→ **PROBLEM DESCRIPTION**:
Examine each line of the listing below. Copy those in which the string "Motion" appears.
--*--
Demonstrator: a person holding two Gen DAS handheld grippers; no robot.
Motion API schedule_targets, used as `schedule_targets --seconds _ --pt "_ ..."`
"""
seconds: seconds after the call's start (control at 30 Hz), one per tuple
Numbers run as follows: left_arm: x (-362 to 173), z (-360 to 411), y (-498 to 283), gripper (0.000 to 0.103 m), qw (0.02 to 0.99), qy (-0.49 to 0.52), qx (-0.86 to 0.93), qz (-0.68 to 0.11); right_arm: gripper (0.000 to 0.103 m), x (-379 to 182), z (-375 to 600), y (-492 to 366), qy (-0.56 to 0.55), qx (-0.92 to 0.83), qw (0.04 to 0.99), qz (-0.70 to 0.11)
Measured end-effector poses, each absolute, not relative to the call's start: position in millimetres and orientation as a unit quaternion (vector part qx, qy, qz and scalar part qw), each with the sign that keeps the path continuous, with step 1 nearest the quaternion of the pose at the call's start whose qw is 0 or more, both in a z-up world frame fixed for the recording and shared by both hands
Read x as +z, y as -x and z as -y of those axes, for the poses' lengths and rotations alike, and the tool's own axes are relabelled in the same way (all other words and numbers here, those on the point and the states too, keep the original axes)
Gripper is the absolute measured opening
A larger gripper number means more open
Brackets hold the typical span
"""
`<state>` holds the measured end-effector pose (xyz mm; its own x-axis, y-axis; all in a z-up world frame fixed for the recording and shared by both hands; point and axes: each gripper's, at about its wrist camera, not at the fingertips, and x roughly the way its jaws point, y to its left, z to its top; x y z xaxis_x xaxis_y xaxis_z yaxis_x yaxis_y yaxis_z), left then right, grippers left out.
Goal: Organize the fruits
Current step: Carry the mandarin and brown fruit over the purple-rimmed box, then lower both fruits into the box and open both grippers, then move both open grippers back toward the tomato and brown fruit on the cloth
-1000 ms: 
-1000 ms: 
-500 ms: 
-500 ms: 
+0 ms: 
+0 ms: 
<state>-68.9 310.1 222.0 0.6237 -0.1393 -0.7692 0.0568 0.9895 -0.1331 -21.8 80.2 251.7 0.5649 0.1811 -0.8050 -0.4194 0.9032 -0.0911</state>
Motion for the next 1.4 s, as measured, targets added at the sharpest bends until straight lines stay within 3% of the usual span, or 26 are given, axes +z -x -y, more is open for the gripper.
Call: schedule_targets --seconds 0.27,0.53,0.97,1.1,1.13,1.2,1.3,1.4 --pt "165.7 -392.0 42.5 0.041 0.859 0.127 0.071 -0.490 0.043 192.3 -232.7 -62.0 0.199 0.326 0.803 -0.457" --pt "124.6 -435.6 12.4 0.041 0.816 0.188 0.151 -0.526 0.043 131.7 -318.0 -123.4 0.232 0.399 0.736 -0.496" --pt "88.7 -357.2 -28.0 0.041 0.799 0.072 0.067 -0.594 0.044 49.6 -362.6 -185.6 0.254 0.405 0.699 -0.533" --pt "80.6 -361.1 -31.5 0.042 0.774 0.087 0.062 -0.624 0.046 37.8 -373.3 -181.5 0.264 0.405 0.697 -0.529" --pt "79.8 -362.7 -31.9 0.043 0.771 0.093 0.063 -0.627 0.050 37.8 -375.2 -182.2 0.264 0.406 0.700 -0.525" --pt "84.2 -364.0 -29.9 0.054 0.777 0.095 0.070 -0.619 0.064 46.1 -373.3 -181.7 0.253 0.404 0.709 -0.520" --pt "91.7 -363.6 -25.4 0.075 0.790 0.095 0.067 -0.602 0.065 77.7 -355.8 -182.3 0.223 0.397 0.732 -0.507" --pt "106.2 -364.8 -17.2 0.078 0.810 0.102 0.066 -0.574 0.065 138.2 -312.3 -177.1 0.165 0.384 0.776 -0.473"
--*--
→ **EXPECTED OUTPUT**:
Motion API schedule_targets, used as `schedule_targets --seconds _ --pt "_ ..."`
Motion for the next 1.4 s, as measured, targets added at the sharpest bends until straight lines stay within 3% of the usual span, or 26 are given, axes +z -x -y, more is open for the gripper.

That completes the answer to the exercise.